- Origin: England
- Genres: Folk, British folk rock
- Years active: 1969–1970
- Label: Pye Records
- Past members: Judy Dyble; Jackie McAuley; Hugh Thomas; Ian Gumblefinger;
- Website: http://www.myspace.com/traderhorne

= Trader Horne (band) =

British musical group

Trader Horne was a British duo, consisting of multi-instrumentalist and former Them keyboard player and vocalist Jackie McAuley, and former Fairport Convention lead vocalist Judy Dyble. The short-lived musical partnership broke up after releasing only one LP, Morning Way, in 1970. The band was named after DJ John Peel's nanny, Florence Horne, nicknamed "Trader" in reference to explorer Trader Horn.

==History==
===Formation===
McAuley, born John McAuley to a musical family (14 December 1946, in Coleraine, County Londonderry, Northern Ireland), came to London in 1963 where he met up with Gene Vincent and joined his brother Pat as keyboard player with Them from January to April 1965. McAuley left and moved to Dublin where he joined The Kult with Paul Brady from about April to December 1965. He then rejoined his brother in The Belfast Gypsies, with whom he recorded two singles and one album before their split in November 1966.

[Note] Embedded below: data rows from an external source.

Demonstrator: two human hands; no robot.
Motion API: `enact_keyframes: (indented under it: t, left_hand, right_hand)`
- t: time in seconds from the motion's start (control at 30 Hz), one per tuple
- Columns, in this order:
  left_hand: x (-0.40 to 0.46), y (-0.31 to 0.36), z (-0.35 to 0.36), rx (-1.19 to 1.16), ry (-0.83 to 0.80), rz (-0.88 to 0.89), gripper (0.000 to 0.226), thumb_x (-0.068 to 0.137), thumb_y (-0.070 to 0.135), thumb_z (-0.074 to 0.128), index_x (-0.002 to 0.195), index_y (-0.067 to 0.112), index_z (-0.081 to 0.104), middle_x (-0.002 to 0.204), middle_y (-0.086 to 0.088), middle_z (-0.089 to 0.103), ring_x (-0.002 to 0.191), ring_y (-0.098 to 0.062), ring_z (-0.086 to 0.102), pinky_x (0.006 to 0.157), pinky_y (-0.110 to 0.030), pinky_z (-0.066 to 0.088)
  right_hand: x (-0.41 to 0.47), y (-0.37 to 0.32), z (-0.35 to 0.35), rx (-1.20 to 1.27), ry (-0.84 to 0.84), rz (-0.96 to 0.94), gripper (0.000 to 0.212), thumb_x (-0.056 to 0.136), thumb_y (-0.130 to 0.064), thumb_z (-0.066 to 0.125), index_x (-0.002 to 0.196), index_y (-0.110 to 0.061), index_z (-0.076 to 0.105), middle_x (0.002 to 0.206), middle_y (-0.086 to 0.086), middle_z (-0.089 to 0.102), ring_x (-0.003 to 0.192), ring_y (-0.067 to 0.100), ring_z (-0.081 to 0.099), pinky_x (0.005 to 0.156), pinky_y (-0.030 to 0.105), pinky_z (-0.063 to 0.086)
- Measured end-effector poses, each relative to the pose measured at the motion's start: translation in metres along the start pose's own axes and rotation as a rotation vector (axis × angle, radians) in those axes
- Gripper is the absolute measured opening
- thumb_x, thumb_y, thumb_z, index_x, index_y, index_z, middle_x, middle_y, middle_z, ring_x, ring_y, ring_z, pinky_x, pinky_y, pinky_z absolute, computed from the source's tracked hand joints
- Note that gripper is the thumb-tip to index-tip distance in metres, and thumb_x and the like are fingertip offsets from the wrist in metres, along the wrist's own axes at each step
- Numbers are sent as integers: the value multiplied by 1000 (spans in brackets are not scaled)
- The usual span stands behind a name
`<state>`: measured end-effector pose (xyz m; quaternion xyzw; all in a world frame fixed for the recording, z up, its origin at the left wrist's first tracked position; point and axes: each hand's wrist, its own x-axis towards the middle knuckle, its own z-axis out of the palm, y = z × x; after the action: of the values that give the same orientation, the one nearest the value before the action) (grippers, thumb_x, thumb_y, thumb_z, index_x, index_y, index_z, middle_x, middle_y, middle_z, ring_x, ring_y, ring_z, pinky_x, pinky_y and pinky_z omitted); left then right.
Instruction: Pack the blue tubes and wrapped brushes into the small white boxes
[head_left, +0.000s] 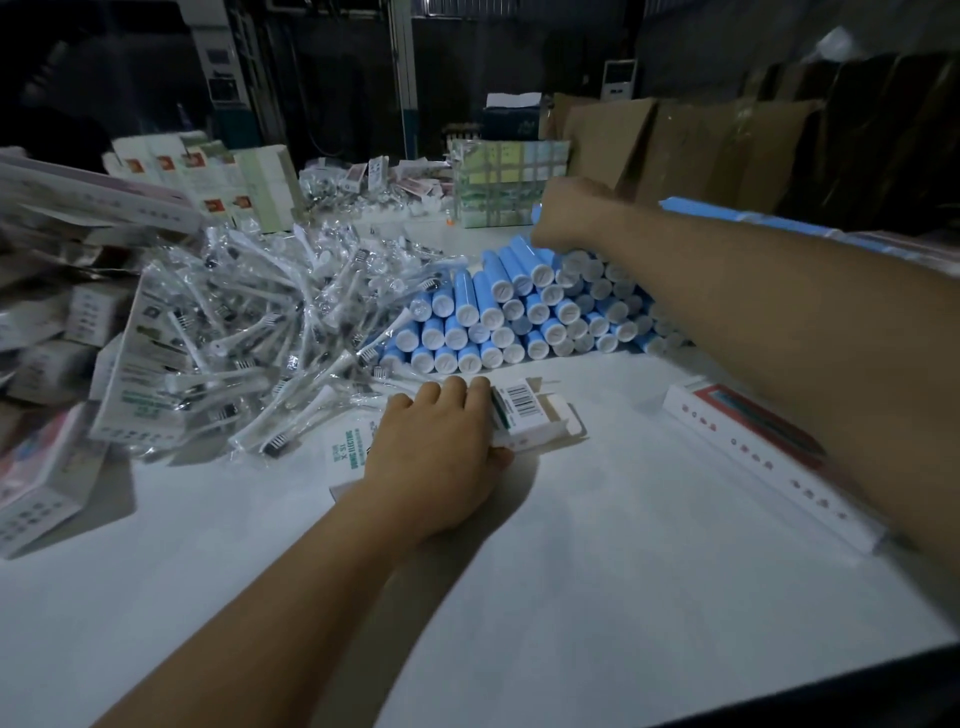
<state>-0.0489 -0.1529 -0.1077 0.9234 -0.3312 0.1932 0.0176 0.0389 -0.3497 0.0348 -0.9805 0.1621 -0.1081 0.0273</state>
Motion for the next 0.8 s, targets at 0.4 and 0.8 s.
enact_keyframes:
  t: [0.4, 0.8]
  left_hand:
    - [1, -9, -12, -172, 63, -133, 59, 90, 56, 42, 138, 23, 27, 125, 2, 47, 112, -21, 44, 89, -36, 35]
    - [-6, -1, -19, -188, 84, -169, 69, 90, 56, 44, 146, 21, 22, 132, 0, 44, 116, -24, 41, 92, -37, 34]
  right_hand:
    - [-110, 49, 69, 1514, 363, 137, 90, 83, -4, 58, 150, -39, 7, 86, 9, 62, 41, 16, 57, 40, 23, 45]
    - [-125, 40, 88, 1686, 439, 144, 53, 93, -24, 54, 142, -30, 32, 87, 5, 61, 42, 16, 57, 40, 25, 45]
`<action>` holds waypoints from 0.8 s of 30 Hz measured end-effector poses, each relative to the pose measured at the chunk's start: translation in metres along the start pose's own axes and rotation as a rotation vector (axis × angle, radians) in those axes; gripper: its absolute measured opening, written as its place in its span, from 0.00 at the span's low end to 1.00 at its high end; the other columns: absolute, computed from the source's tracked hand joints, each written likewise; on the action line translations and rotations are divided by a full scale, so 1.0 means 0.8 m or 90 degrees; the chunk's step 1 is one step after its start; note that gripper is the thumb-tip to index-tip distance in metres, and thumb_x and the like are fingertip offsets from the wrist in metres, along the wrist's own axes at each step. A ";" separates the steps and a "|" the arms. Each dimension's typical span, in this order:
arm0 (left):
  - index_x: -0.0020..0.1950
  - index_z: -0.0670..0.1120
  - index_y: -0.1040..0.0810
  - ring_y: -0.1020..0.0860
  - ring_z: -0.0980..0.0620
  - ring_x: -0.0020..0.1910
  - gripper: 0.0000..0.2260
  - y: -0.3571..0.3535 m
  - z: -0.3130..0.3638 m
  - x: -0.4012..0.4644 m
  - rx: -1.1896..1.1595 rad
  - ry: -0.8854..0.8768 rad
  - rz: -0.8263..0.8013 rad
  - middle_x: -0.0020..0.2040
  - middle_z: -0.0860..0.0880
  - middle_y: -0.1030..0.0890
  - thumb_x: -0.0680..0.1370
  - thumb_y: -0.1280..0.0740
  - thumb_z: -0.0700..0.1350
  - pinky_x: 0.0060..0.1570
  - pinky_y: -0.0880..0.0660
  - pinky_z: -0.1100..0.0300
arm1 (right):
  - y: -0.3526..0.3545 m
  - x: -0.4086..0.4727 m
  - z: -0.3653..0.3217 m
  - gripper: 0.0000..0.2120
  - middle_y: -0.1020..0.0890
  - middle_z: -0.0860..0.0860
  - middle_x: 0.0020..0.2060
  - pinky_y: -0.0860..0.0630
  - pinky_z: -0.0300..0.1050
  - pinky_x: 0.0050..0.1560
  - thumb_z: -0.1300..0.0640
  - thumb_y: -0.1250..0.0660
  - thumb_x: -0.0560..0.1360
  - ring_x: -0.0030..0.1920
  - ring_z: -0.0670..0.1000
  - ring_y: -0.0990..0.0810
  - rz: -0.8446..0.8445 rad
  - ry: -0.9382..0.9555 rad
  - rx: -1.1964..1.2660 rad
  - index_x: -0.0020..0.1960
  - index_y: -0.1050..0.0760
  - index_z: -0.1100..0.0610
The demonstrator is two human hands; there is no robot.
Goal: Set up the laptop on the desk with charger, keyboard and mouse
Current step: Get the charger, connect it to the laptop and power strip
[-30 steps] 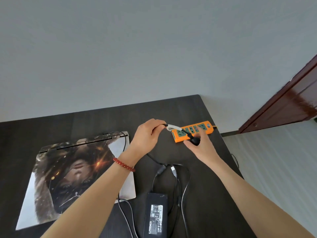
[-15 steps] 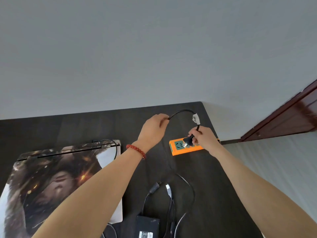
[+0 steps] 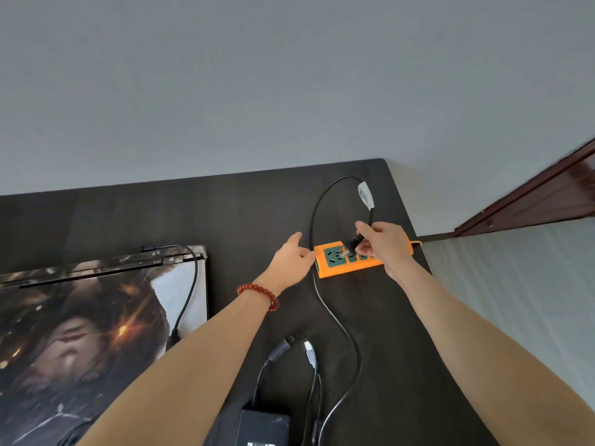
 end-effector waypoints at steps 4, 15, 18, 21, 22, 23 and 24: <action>0.73 0.42 0.43 0.24 0.51 0.47 0.27 -0.020 -0.016 0.004 -0.017 0.059 -0.063 0.57 0.42 0.21 0.77 0.36 0.43 0.49 0.28 0.58 | -0.006 -0.002 -0.006 0.14 0.24 0.55 0.27 0.19 0.45 0.38 0.54 0.34 0.75 0.23 0.45 0.21 -0.004 0.030 -0.019 0.37 0.27 0.64; 0.60 0.42 0.26 0.21 0.48 0.51 0.12 0.004 -0.049 -0.002 -0.048 0.058 0.088 0.46 0.45 0.16 0.76 0.38 0.38 0.54 0.26 0.56 | -0.027 -0.022 -0.033 0.04 0.19 0.51 0.37 0.19 0.37 0.41 0.59 0.33 0.75 0.37 0.47 0.16 -0.162 0.098 -0.145 0.48 0.23 0.59; 0.60 0.44 0.26 0.23 0.53 0.46 0.13 0.010 -0.053 -0.004 -0.046 0.040 0.113 0.46 0.47 0.17 0.76 0.37 0.39 0.46 0.28 0.61 | -0.034 -0.028 -0.036 0.03 0.20 0.48 0.35 0.22 0.35 0.38 0.58 0.34 0.75 0.35 0.44 0.18 -0.140 0.126 -0.247 0.48 0.25 0.56; 0.62 0.44 0.27 0.24 0.54 0.45 0.14 0.014 -0.053 -0.006 -0.046 0.025 0.128 0.48 0.47 0.18 0.77 0.37 0.39 0.42 0.29 0.64 | -0.033 -0.033 -0.039 0.04 0.21 0.49 0.35 0.26 0.33 0.35 0.56 0.36 0.76 0.33 0.43 0.20 -0.094 0.181 -0.310 0.47 0.27 0.56; 0.62 0.44 0.27 0.24 0.54 0.45 0.14 0.016 -0.053 -0.007 -0.045 0.024 0.132 0.49 0.47 0.19 0.77 0.37 0.39 0.42 0.29 0.65 | -0.032 -0.034 -0.039 0.04 0.21 0.50 0.36 0.28 0.34 0.35 0.55 0.37 0.77 0.34 0.44 0.21 -0.081 0.203 -0.325 0.47 0.27 0.56; 0.63 0.45 0.27 0.24 0.54 0.45 0.14 0.018 -0.054 -0.008 -0.045 0.026 0.134 0.50 0.46 0.19 0.77 0.37 0.39 0.42 0.30 0.65 | -0.031 -0.037 -0.040 0.03 0.22 0.50 0.38 0.29 0.34 0.37 0.56 0.37 0.77 0.37 0.45 0.22 -0.073 0.229 -0.344 0.47 0.27 0.55; 0.63 0.45 0.27 0.24 0.54 0.45 0.14 0.021 -0.056 -0.009 -0.045 0.027 0.136 0.50 0.46 0.19 0.77 0.37 0.39 0.41 0.30 0.66 | -0.032 -0.040 -0.040 0.04 0.22 0.50 0.40 0.30 0.36 0.40 0.56 0.37 0.77 0.40 0.46 0.23 -0.072 0.253 -0.363 0.47 0.26 0.56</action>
Point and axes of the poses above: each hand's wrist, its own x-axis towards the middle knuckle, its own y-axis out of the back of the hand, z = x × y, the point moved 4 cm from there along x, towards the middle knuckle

After her stint with Fairport Convention, Dyble (and her then-boyfriend Ian McDonald) joined pop band Giles, Giles and Fripp, and contributed to demo recordings, but she left after her relationship with McDonald ended. Giles, Giles and Fripp - retaining McDonald - would later evolve into King Crimson. After moving to Fulham in early 1969, Dyble befriended the members of the band Steamhammer. Her roommate started a romantic relationship with the band's guitarist, Martin Quittenton and the three of them moved to Notting Hill Gate. Quittenton was recording and writing with Rod Stewart and working with Pete Sears, whom Quittenton had known from Steamhammer days) amongst others, on Stewart's solo albums, Gasoline Alley and Every Picture Tells A Story. Sears was sharing a flat with Jackie McAuley and they, together with Dyble, rehearsed a number of songs and were planning to perform as a trio, but Sears decided to go to the US to join Silver Metre (with Leigh Stephens), then Stoneground, Copperhead, Jefferson Starship and Hot Tuna, leaving Dyble and McAuley to continue as a duo.

===Breakthrough===
Steamhammer's manager, Barry Taylor, got the band to perform in small venues until they were found by Barry Murray, Pye Record's producer for their new psychedelic subsidiary label, Dawn. Red Bus Company was in charge of the management. The band started touring, and shared stages with acts such as Humble Pie, Yes, and Genesis.

===On the Road===
In Dyble's own words:
Trader Horne set off on the road. And what a road it was. We seemed to be careering from one side of the country to another, then up and down with not a lot of breaks in between. I seem to remember being really tired and as for Jack – well he was doing a lot of the driving as well as playing. At one time we were appearing on a lot of those local TV magazine shows, the ones that followed the six o’clock news. We did travel to Belfast, it was in the middle of the dreadful times there. It looked forlorn in the rain with all the barbed wire. But the welcome at the TV station was warming.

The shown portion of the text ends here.